[DATASET CONTENT Boundary: Start]

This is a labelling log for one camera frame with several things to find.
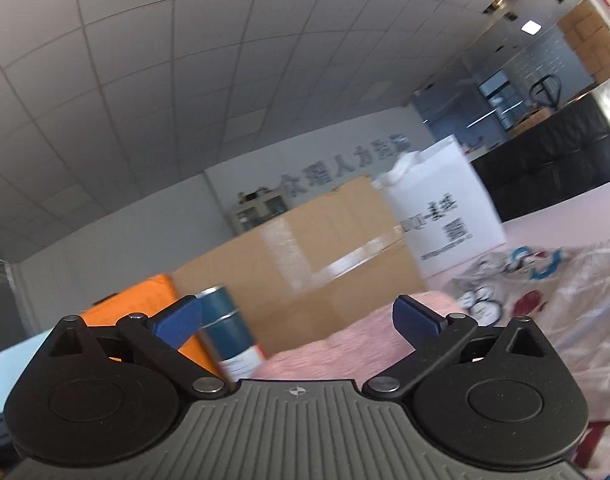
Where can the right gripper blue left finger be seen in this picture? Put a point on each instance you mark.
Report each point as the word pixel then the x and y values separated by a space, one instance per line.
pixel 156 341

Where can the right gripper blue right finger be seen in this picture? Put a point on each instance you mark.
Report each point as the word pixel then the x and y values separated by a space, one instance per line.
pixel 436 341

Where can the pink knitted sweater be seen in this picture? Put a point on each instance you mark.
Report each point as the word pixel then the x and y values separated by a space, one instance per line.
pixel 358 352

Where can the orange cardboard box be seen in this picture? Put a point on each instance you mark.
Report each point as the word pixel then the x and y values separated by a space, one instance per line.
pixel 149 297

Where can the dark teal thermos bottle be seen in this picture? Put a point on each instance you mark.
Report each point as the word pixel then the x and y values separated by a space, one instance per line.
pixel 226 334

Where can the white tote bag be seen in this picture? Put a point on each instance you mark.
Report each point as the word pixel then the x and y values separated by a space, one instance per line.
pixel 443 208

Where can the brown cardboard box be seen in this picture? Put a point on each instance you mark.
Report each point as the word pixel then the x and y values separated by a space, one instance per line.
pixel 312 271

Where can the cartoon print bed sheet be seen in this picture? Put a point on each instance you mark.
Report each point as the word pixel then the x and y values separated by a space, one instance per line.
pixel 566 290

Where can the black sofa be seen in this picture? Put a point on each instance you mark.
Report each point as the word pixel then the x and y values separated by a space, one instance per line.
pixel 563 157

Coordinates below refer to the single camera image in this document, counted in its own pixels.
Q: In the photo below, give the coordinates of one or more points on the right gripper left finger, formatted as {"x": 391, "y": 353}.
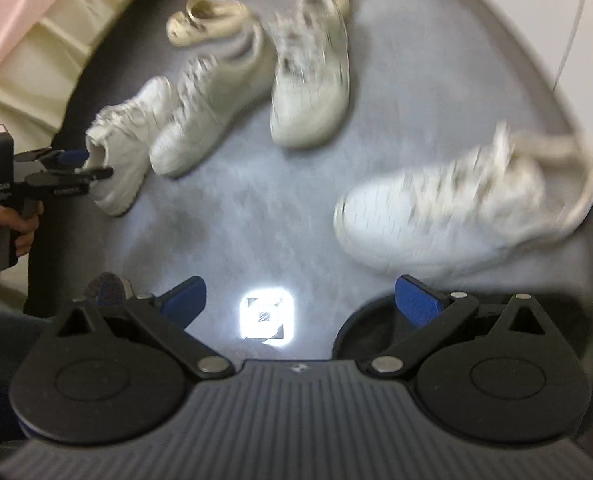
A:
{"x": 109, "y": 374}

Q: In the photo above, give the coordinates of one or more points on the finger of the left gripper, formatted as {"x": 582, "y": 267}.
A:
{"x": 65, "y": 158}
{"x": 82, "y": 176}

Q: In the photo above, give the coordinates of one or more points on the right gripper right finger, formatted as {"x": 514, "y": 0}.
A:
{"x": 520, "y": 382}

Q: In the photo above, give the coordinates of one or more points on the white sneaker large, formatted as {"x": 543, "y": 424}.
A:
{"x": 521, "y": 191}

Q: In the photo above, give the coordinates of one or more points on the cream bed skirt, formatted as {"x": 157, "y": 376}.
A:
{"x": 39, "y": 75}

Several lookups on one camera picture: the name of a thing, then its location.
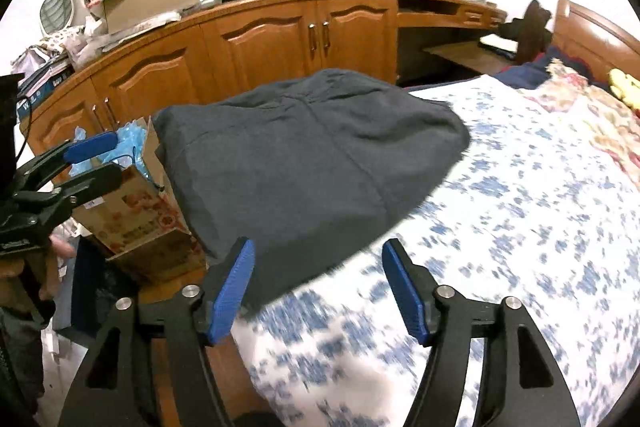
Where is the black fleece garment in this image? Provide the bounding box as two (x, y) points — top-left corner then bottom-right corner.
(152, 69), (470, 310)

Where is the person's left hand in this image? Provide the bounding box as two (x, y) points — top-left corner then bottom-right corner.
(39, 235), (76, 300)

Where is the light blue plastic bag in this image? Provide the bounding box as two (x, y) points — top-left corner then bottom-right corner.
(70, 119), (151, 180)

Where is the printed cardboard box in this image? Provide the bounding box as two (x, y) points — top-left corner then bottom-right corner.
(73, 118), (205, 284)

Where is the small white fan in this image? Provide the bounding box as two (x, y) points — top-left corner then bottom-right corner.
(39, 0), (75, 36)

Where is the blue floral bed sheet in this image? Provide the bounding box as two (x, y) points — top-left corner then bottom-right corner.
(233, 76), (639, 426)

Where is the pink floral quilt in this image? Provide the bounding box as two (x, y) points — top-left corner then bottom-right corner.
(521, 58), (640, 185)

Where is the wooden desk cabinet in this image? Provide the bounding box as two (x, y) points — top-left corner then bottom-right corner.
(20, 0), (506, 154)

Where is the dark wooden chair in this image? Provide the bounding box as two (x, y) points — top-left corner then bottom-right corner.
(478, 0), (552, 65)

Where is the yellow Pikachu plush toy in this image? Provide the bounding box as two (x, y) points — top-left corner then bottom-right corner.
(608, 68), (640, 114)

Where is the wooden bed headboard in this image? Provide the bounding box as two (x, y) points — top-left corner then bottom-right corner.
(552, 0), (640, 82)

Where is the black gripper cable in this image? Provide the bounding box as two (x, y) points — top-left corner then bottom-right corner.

[DATASET CONTENT Boundary: End]

WORK INSTRUCTIONS: Print each entry above verbatim, pictures left out.

TASK OUTPUT:
This is a labelling log for one camera frame with several things to find.
Where can the right gripper blue left finger be seen in this picture? Put a point on each instance you mark.
Report each point as the word pixel then the x and y values separated by a space, one instance per line.
pixel 156 341

Where can the right gripper blue right finger be seen in this picture? Put a point on each instance you mark.
Report each point as the word pixel then the x and y values separated by a space, one instance per line.
pixel 436 341

Where can the pink knitted sweater be seen in this picture? Put a point on each instance you mark.
Report each point as the word pixel then the x and y values separated by a space, one instance per line.
pixel 358 352

Where can the orange cardboard box be seen in this picture? Put a point on each instance you mark.
Report each point as the word pixel then the x and y values separated by a space, one instance per line.
pixel 149 297

Where can the dark teal thermos bottle be seen in this picture? Put a point on each instance you mark.
Report each point as the word pixel then the x and y values separated by a space, one instance per line.
pixel 226 334

Where can the white tote bag be seen in this picture? Put a point on each instance you mark.
Report each point as the word pixel then the x and y values separated by a space, one instance per line.
pixel 443 208

Where can the brown cardboard box be seen in this picture? Put a point on each instance you mark.
Report each point as the word pixel then the x and y values separated by a space, one instance per line.
pixel 312 271

Where can the cartoon print bed sheet be seen in this picture? Put a point on each instance you mark.
Report each point as the word pixel then the x and y values separated by a space, one instance per line.
pixel 566 290

Where can the black sofa be seen in this picture? Put a point on each instance you mark.
Report each point as the word pixel then the x and y values separated by a space, one instance per line.
pixel 563 157

Coordinates below refer to the single camera image in this document, counted in its own pixels.
Q: In the photo below, give the coordinates of one or more points on the right gripper left finger, formatted as {"x": 391, "y": 353}.
A:
{"x": 109, "y": 374}

Q: In the photo above, give the coordinates of one or more points on the finger of the left gripper, formatted as {"x": 582, "y": 267}.
A:
{"x": 65, "y": 158}
{"x": 82, "y": 176}

Q: In the photo above, give the coordinates of one or more points on the right gripper right finger, formatted as {"x": 514, "y": 0}.
A:
{"x": 520, "y": 382}

Q: In the photo above, give the coordinates of one or more points on the white sneaker large, formatted as {"x": 543, "y": 424}.
A:
{"x": 521, "y": 191}

Q: In the photo above, give the coordinates of one or more points on the cream bed skirt, formatted as {"x": 157, "y": 376}.
A:
{"x": 39, "y": 75}

Several lookups on one camera picture: the name of a thing, then its location.
Where is the black fleece garment in this image? Provide the bounding box as two (x, y) points — top-left corner then bottom-right corner.
(152, 69), (470, 310)

Where is the person's left hand in this image? Provide the bounding box as two (x, y) points — top-left corner then bottom-right corner.
(39, 235), (76, 300)

Where is the light blue plastic bag in this image? Provide the bounding box as two (x, y) points — top-left corner then bottom-right corner.
(70, 119), (151, 180)

Where is the printed cardboard box in this image? Provide the bounding box as two (x, y) points — top-left corner then bottom-right corner.
(73, 118), (205, 284)

Where is the small white fan in this image? Provide the bounding box as two (x, y) points — top-left corner then bottom-right corner.
(39, 0), (75, 36)

Where is the blue floral bed sheet in this image? Provide the bounding box as two (x, y) points — top-left corner then bottom-right corner.
(233, 76), (639, 426)

Where is the pink floral quilt in this image? Provide the bounding box as two (x, y) points — top-left corner then bottom-right corner.
(521, 58), (640, 185)

Where is the wooden desk cabinet in this image? Provide the bounding box as two (x, y) points — top-left corner then bottom-right corner.
(20, 0), (506, 154)

Where is the dark wooden chair in this image? Provide the bounding box as two (x, y) points — top-left corner then bottom-right corner.
(478, 0), (552, 65)

Where is the yellow Pikachu plush toy in this image? Provide the bounding box as two (x, y) points — top-left corner then bottom-right corner.
(608, 68), (640, 114)

Where is the wooden bed headboard in this image? Provide the bounding box as two (x, y) points — top-left corner then bottom-right corner.
(552, 0), (640, 82)

Where is the black gripper cable in this image? Provide the bounding box as two (x, y) points — top-left corner then bottom-right corner.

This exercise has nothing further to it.